Author Response File: Author Response.pdf

Reviewer 2 Report

Review of “Deep Learning for Black-Box Modeling of Audio Effects” by Ramirez, Benetos and Reiss

The authors of this manuscript present various machine learning approaches to model analog audio effects that are known to contain nonlinearities. By systematic comparison between the various architectures, they find that models containing recurrent connections, as expected, are able to learn long term dependencies in the data and therefore outperform other architectures.
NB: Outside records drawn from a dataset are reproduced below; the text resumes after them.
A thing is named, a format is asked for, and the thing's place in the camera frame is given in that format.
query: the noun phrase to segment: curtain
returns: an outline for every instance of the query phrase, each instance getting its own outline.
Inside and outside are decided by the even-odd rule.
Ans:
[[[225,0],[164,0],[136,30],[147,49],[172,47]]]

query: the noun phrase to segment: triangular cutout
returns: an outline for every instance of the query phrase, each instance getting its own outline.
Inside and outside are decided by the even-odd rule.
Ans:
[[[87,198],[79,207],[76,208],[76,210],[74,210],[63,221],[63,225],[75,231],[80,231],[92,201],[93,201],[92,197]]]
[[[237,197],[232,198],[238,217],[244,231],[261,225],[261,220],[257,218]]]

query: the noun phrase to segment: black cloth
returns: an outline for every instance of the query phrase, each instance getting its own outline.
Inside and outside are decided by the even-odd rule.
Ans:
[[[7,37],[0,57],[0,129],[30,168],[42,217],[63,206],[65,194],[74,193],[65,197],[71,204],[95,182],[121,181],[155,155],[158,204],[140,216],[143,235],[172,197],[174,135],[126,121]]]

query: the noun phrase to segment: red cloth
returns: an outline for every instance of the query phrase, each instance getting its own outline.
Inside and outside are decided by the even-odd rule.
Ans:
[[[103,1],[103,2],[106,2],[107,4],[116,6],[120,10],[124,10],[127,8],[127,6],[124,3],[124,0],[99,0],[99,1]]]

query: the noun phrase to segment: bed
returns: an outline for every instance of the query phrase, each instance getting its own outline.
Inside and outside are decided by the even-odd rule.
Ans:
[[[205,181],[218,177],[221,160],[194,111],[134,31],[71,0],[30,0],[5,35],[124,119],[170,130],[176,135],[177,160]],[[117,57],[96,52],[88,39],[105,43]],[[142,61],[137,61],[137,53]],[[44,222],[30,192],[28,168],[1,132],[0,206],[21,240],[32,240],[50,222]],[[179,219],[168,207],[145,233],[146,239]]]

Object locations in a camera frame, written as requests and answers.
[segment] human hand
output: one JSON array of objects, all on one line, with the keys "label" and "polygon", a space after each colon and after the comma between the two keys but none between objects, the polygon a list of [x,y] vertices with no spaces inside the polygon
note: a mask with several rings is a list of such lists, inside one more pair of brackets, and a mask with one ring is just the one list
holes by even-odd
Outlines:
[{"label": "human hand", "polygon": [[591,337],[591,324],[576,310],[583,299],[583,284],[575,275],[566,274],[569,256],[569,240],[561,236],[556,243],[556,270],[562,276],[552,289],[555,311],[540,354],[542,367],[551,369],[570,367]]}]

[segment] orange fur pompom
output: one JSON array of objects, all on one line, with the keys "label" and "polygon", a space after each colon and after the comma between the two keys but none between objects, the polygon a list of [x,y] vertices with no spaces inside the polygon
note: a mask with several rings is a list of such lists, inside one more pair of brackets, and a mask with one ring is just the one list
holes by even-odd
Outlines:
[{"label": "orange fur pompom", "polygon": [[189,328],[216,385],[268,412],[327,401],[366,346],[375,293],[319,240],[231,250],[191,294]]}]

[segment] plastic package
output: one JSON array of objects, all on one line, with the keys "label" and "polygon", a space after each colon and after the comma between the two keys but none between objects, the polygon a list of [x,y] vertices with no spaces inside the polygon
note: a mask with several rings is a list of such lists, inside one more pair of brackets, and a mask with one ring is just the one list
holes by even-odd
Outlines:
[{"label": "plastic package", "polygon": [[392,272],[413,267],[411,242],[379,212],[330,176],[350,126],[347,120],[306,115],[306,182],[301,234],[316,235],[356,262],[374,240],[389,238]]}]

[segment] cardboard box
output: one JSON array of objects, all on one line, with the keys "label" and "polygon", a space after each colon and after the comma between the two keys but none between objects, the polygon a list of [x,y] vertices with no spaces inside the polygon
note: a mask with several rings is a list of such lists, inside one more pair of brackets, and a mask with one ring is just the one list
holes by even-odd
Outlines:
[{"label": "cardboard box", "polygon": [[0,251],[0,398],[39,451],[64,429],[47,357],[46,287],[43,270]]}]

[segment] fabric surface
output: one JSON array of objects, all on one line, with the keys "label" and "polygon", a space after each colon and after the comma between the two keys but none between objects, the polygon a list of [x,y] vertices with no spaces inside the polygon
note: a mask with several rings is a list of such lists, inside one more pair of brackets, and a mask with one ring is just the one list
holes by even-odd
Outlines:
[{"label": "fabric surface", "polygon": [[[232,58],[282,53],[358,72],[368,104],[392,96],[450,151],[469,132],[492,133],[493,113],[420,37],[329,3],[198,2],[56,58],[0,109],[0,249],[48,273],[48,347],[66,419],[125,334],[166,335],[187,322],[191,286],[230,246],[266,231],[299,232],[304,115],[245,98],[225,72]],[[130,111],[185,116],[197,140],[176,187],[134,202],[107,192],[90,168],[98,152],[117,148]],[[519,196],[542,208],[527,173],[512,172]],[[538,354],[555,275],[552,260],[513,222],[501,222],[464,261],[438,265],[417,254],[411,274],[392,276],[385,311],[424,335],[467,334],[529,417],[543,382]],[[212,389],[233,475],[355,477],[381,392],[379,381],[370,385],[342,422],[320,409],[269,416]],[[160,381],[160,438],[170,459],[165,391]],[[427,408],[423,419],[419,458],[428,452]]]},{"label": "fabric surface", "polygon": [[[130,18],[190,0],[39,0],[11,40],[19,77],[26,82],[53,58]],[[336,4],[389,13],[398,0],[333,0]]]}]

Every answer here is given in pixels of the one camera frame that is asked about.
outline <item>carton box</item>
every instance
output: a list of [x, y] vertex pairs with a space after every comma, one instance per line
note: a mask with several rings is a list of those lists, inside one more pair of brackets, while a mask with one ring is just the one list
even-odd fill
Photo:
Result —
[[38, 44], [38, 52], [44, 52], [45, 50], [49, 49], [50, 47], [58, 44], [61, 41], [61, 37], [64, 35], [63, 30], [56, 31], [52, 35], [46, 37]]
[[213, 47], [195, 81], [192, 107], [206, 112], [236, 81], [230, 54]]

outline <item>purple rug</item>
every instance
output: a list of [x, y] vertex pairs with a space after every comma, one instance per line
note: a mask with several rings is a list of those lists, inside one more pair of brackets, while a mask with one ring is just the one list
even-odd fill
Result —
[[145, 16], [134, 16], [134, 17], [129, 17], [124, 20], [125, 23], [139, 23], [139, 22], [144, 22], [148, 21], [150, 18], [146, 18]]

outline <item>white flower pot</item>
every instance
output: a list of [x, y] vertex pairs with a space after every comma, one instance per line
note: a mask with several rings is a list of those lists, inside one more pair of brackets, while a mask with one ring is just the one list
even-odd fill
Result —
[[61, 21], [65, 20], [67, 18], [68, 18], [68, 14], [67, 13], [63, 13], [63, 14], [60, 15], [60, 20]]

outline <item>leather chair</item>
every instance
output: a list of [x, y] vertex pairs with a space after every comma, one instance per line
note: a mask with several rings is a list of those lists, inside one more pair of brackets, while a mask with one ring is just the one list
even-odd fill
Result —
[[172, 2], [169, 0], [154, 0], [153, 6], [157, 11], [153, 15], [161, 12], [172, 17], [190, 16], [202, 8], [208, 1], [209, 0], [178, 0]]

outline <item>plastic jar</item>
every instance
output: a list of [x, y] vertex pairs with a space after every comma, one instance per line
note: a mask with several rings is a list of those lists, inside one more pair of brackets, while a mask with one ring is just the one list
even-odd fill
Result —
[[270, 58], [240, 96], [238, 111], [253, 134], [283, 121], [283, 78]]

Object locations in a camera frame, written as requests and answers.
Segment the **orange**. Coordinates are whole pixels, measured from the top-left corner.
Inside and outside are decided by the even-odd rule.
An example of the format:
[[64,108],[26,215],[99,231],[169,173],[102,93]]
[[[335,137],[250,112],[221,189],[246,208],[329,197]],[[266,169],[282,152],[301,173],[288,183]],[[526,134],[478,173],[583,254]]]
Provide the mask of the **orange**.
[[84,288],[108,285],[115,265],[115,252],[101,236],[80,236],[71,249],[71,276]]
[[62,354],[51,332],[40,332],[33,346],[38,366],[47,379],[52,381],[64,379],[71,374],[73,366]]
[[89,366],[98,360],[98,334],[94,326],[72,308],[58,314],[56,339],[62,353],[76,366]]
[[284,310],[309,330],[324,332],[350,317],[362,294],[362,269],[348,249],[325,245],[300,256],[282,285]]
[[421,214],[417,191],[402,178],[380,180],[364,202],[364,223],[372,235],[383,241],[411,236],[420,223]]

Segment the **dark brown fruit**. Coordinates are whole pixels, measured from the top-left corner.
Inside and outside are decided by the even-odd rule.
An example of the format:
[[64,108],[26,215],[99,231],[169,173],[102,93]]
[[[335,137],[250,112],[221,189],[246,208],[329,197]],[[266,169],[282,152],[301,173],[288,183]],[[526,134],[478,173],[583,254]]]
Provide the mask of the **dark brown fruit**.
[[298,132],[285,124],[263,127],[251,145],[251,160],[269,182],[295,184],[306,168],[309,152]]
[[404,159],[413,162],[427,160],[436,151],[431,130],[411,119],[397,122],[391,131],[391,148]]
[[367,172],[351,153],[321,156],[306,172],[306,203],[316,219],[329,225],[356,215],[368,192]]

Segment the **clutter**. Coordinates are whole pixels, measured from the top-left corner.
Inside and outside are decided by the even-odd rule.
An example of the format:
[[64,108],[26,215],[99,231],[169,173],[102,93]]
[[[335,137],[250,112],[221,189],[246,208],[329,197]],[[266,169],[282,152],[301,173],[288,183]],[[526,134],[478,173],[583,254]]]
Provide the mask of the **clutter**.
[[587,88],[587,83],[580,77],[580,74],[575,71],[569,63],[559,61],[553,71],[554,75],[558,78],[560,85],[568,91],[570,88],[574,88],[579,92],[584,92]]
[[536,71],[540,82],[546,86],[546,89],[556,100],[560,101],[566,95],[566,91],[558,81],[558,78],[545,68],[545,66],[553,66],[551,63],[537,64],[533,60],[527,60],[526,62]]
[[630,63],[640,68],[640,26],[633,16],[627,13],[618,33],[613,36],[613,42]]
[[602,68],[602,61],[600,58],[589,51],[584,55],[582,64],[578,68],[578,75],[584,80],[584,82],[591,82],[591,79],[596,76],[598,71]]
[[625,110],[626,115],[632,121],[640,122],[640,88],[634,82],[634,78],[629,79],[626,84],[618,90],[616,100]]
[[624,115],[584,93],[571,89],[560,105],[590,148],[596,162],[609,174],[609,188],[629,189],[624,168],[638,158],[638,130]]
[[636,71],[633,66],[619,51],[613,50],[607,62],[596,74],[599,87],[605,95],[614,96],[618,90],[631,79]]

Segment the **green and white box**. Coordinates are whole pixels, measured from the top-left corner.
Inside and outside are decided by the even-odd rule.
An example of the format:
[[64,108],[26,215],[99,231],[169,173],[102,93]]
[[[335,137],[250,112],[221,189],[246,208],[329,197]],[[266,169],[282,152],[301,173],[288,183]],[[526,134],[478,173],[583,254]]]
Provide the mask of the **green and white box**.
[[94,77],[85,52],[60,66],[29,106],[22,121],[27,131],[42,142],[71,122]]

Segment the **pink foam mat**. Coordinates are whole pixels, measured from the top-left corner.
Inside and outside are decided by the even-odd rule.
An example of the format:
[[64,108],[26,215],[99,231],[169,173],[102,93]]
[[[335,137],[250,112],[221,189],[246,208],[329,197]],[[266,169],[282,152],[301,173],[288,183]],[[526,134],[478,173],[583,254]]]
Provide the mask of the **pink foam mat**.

Barring a few typographical and grammatical errors, the manuscript is well written and the data, modeling and error analysis are presented well. I especially appreciate the fact that the authors did a through quantitative comparison of various models that clearly presents the benefits of the recurrent models over the DNNs.

While not necessarily to this analysis, I would be curious to know the number of parameters across various models.

Nevertheless, the manuscript is acceptable for publication in Applied Sciences.

Author Response

While not necessarily to this analysis, I would be curious to know the number of parameters across various models.

To provide this information, Appendix A was added.